Наконец, создается точечная диаграмма для визуализации двух основных компонентов, при этом цвет каждой точки на точечной диаграмме определяется меткой целевого класса образца. Ось X представляет первый главный компонент, ось Y представляет второй главный компонент, и цель этой визуализации состоит в том, чтобы увидеть, могут ли два основных компонента эффективно разделить два класса набора данных.

Преимущества СПС

  1. Визуализация данных. PCA можно использовать для визуализации многомерных данных в низкоразмерном пространстве, что упрощает визуализацию шаблонов и взаимосвязей в данных.
  2. Сжатие данных. PCA можно использовать для уменьшения количества объектов в наборе данных, что приводит к уменьшению размера данных. Это может привести к более быстрому времени вычислений и меньшему использованию памяти.
  3. Подавление шума. PCA можно использовать для уменьшения влияния шума на данные. Это может быть особенно полезно в случаях, когда шум присутствует в большом количестве признаков, поскольку PCA может эффективно удалить шум, уменьшив количество признаков.
  4. Извлечение признаков.
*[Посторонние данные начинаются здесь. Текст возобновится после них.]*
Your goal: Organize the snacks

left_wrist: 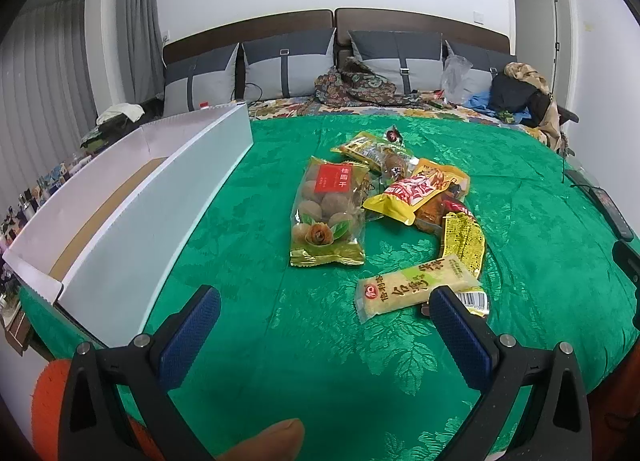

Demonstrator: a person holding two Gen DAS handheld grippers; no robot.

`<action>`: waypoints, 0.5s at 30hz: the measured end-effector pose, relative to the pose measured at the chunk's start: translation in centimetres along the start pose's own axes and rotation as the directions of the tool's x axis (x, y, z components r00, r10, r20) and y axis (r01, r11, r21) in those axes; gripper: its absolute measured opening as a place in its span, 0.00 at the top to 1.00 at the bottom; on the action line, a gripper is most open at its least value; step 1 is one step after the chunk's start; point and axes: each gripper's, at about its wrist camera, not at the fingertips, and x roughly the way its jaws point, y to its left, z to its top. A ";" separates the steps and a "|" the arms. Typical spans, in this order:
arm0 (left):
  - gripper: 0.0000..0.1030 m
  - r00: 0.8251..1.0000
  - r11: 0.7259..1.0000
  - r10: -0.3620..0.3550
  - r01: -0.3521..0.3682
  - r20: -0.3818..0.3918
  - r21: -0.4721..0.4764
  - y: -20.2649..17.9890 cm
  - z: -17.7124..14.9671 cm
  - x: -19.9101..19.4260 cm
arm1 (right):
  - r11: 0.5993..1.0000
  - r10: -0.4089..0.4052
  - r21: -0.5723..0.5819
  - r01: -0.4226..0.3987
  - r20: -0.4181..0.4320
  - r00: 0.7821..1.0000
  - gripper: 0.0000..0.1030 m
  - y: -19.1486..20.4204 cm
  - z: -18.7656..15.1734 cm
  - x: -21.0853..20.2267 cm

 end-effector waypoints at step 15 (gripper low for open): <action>0.00 0.998 0.998 -0.024 0.020 -0.066 -0.061 2.1 0.0 1.4 | 0.998 0.055 0.011 -0.054 -0.064 0.996 0.10 -0.2 -0.6 1.0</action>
PCA можно использовать для извлечения новых признаков из данных, которые являются более информативными и фиксируют базовую структуру данных. Это может привести к повышению производительности алгоритмов машинного обучения.
  5. Обработка мультиколлинеарности. PCA можно использовать для обработки мультиколлинеарности — распространенной проблемы в регрессионном анализе, когда два или более признаков сильно коррелируют. PCA может помочь уменьшить количество коррелирующих признаков и улучшить интерпретируемость результатов регрессии.

Заключение

Недостатком PCA является то, что он может быть дорогостоящим в вычислительном отношении, особенно для больших наборов данных. Кроме того, PCA может потерять некоторую информацию, поскольку основные компоненты представляют собой линейные комбинации исходных признаков, поэтому интерпретировать их может быть сложно.

PCA не гарантирует повышения точности, но может повысить производительность некоторых моделей. Его основная цель — уменьшить размерность данных, что ускоряет обучение и оценку модели. В некоторых случаях PCA может устранить шум, упростить данные и предотвратить переоснащение, что приводит к повышению производительности модели. Сохраняя только важные функции, PCA создает преобразованный набор данных, который захватывает наиболее важную информацию из исходных данных, что упрощает работу с моделями и делает их более точными. Однако уменьшение размерности также может привести к потере информации, снижению точности. Выбор количества компонентов и метода PCA влияет на точность, поэтому очень важно оценить производительность модели с PCA и без него и выбрать наилучший подход.

В целом PCA — это мощный инструмент для уменьшения размерности, который можно использовать для повышения производительности моделей машинного обучения. Понимая основные принципы PCA и то, как реализовать его в Python, вы можете использовать этот метод, чтобы получить ценную информацию из ваших данных и повысить точность ваших моделей.

В моих следующих статьях я буду использовать PCA для обнаружения аномалий в анализе данных о мошенничестве. Не стесняйтесь обращаться ко мне в LinkedIn для получения дополнительных запросов.